Pero entonces mi madre tuvo una metástasis, la memoria de Mamie empezó a fallar un poco y ya no quedaba nadie más que yo para salvar la panadería. Antes de darme cuenta de lo ocurrido, me había convertido en la guardiana de un sueño que no era mío y, de paso, había perdido todo lo que siempre había soñado.

Son casi las cinco de la mañana y todavía faltan dos horas para que amanezca. Cuando estaba en la primaria, Mamie me decía que cada aurora era como desenvolver un regalo divino, lo cual me desconcertaba, porque no es que ella fuera practicante. Sin embargo, por la noche, cuando mi madre y yo íbamos a cenar a su casa, a veces la encontrábamos arrodillada junto a la ventana de atrás, rezando en voz baja mientras la luz se iba apagando.

—Prefiero mantener mi propia relación con Dios —me dijo un día, cuando le pregunté por qué rezaba en casa, en lugar de ir a la iglesia.

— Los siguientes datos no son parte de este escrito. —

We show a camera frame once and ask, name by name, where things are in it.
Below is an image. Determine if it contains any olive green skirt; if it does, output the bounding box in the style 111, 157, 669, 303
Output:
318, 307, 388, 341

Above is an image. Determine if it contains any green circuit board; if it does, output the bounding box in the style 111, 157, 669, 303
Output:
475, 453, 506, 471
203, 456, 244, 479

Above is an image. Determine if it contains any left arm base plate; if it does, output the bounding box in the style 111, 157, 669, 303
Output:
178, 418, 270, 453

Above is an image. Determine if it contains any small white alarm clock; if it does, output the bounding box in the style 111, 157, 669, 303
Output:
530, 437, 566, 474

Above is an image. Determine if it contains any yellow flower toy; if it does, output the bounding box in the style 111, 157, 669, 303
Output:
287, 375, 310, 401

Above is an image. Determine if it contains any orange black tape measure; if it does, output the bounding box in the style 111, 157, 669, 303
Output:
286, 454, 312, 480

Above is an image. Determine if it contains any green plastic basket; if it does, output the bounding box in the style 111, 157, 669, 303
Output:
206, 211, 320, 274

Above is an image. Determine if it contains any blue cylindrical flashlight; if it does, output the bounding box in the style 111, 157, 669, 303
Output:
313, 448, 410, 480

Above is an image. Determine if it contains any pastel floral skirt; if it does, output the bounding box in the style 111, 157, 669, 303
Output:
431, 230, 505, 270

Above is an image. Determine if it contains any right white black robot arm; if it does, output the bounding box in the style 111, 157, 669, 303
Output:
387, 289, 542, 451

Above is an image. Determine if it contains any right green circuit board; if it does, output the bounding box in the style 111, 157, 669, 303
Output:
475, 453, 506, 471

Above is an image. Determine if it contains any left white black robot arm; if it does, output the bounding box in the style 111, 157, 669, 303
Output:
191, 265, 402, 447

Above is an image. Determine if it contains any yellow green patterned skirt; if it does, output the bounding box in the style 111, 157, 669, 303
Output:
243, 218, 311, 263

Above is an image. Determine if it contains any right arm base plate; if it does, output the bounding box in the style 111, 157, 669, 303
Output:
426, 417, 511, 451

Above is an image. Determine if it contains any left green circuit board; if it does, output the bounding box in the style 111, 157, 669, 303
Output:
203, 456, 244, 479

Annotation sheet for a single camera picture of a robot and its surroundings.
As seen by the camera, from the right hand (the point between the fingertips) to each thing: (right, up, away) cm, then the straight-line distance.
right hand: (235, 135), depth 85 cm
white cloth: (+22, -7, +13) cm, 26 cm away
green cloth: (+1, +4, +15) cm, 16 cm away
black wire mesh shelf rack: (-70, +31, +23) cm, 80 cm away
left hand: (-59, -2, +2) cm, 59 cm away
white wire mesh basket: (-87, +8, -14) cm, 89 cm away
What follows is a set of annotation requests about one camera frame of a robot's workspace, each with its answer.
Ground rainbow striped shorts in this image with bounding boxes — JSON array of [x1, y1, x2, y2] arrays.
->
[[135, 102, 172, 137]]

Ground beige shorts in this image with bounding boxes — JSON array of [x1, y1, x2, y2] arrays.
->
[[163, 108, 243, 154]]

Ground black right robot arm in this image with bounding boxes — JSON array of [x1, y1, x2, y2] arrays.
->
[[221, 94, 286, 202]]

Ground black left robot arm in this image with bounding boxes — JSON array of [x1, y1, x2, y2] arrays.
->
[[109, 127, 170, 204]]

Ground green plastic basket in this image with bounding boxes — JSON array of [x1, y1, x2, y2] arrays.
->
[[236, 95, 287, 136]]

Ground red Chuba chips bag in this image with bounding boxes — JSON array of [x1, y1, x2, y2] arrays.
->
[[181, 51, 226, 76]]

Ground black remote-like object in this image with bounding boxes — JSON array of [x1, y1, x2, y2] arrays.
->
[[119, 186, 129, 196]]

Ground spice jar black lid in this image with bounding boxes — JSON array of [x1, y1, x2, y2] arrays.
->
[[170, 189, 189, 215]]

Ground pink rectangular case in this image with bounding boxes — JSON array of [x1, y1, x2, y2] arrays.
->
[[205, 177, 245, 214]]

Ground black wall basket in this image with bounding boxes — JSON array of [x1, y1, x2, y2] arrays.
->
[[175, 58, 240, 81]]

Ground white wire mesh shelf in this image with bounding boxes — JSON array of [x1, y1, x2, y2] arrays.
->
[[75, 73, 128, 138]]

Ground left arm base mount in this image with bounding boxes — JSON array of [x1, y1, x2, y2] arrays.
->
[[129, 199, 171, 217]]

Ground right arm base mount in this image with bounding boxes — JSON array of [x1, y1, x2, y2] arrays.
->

Esta mañana se dispersan por el obrador los olores de la harina, la levadura, la mantequilla, el chocolate y la vainilla; inhalo profundamente y su familiaridad me relaja. Desde que era pequeña, estos aromas siempre me han recordado a mi abuela, porque, incluso cuando la panadería estaba cerrada, incluso en casa, después de ducharse y cambiarse, su cabello y su piel conservaban aún el perfume de la cocina.

Estiro las masas y echo más harina en la amasadora industrial, pero tengo la cabeza puesta en otra cosa. Mientras ejecuto metódicamente los preparativos matutinos, pienso en lo que me dijo Mamie anoche. Verifico el reloj para los merengues con pepitas de chocolate del primer horno. Extiendo la masa para las tartaletas rosadas de almendras que tanto agradan a Matt Hines. Superpongo las láminas del
baklava
e introduzco la bandeja en el segundo horno. Echo en el bol de la segunda batidora el queso crema blando para la tarta de queso con limón y uvas. Envuelvo con capas de masa de cruasán los cuadrados de chocolate negro francés para los
pains au chocolat
. Trenzo las tiras largas de la
challah
integral, esparzo pasas de uva por encima y la dejo aparte, para que vuelva a subir.

«A ti no te pasa nada malo, cielo», me había dicho Mamie, pero qué sabrá ella. Casi ha perdido la memoria y está totalmente gagá. Sin embargo, a veces tiene la mirada tan despejada como siempre y estoy segura de que puede ver hasta el fondo de mi alma. Aunque nunca dudé de que ella y mi abuelo se quisieran, siempre me dio la impresión de que la relación entre ellos era más funcional que romántica. ¿Me habrá pasado lo mismo con Rob y lo habré echado a perder por creer que podía haber algo más? Tal vez haya sido tonta. La vida no es un cuento de hadas.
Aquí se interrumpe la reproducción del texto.